How does setting the Plug-and-Play (PnP) option in a PC's BIOS to No/Disabled affect my system?
For x86-based systems, the way the BIOS interacts with PnP devices can vary, depending on whether the BIOS or the OS is responsible for configuring the hardware.
- For a fully compliant Advanced Configuration and Power Interface (ACPI) OS, such as Windows XP, the OS assigns device resources and ignores BIOS settings. This includes reassigning IRQ, DMA, and IO resources as well as arbitrating conflicts for all PCI devices. Because the PnP BIOS setting is ignored and ACPI is used instead, the BIOS setting can be left at either Yes/Enabled or No/Disabled, although Microsoft recommends that you set the option to No/Disabled.
- For a non-compliant ACPI OS, the BIOS assigns device resources prior to the loading of the operating systems, and the PnP BIOS setting must be No/Disabled.

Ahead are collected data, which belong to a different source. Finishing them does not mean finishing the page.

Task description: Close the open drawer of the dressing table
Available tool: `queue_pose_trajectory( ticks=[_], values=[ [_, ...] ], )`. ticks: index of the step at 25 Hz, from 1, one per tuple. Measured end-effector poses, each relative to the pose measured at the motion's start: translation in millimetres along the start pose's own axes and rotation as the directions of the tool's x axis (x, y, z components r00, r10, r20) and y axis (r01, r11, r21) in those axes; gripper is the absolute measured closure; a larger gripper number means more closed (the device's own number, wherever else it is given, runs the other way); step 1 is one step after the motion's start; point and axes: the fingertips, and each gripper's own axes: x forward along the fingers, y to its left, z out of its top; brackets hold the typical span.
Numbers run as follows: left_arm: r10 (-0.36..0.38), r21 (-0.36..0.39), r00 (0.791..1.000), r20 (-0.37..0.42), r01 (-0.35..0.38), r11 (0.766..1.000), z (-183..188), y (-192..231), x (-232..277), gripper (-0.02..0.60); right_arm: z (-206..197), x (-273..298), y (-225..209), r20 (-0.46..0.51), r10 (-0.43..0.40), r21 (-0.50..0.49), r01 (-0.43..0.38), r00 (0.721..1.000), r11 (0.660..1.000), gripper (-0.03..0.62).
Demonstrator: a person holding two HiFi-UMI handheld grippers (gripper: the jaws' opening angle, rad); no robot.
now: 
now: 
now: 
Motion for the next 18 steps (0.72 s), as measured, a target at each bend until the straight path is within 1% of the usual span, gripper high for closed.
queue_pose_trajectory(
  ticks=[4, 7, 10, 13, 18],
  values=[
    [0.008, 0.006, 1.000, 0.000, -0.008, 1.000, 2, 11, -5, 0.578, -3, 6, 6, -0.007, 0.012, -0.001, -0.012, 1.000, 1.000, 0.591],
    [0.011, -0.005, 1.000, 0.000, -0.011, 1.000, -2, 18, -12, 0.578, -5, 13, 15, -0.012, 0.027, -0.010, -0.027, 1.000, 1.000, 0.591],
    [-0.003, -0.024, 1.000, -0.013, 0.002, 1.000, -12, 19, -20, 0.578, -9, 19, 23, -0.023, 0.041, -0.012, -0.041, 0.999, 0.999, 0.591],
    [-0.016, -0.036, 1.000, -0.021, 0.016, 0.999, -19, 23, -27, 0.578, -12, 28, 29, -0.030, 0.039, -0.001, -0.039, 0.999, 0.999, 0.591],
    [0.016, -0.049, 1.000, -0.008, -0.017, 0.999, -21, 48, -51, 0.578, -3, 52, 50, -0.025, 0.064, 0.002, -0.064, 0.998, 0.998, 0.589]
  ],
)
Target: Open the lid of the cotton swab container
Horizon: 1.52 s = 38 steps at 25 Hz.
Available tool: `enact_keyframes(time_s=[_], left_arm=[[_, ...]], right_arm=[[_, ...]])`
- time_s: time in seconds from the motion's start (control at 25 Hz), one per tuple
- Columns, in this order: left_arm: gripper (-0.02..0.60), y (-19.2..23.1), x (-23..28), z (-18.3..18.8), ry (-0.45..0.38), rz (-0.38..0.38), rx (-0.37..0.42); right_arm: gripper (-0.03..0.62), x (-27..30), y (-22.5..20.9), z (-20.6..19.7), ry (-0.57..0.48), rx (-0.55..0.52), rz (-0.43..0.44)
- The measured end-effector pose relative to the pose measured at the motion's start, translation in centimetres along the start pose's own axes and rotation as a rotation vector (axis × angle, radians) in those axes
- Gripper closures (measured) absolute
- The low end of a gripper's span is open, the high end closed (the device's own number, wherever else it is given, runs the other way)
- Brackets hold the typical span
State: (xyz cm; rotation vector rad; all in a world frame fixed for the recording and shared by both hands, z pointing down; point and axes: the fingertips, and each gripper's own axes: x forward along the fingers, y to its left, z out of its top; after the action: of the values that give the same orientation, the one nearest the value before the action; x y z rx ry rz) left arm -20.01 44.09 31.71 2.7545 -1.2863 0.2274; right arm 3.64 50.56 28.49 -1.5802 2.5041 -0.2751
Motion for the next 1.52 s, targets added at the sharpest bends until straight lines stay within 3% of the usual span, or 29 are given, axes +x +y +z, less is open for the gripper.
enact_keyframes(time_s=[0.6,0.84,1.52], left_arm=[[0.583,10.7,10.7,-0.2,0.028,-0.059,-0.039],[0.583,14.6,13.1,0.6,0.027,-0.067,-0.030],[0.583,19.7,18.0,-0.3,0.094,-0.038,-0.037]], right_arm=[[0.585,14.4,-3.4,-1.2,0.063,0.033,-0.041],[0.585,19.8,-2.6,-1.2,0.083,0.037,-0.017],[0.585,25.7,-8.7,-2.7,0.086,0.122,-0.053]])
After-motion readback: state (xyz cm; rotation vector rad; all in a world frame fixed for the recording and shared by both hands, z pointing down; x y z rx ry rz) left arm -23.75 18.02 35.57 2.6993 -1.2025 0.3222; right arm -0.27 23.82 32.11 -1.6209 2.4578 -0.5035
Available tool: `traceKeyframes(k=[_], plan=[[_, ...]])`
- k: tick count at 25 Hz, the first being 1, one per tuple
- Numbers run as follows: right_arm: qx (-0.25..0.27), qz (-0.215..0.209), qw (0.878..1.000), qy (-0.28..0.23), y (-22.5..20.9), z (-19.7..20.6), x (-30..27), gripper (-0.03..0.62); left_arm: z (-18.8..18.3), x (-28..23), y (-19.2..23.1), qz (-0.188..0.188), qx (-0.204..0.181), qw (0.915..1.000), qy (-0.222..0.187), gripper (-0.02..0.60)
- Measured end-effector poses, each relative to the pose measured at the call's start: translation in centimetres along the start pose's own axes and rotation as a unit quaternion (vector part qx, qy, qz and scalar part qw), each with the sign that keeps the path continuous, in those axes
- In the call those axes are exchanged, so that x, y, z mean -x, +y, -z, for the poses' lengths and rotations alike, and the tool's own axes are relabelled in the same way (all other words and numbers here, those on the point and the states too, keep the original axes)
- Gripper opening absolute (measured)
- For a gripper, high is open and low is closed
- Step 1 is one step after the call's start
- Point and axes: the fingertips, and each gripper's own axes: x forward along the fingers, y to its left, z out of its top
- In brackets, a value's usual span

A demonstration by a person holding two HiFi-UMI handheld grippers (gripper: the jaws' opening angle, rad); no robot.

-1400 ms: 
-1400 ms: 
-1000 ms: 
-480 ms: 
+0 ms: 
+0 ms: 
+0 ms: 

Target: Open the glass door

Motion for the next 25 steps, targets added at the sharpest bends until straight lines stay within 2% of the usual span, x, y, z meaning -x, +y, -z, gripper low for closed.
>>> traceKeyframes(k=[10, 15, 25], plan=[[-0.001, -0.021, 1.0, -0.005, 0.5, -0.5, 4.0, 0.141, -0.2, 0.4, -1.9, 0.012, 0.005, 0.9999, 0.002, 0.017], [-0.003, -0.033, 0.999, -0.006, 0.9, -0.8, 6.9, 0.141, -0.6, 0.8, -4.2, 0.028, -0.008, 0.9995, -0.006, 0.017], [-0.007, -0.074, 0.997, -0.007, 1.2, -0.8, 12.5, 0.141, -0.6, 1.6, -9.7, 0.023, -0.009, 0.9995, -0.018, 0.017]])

- For a non-ACPI OS, the BIOS assigns device resources prior to the loading of the operating system, and the PnP BIOS setting must be No/Disabled.
- For a multi-boot system, this is especially important. In this case, the PnP BIOS settings must be No/Disabled. Otherwise, the system check for PnP may pass on one OS but fail on another OS.
In summary, the PnP BIOS setting should be set to No/Disabled. Because this setting only controls what system component is responsible for resource allocation, it will have little impact on the system's behavior and performance.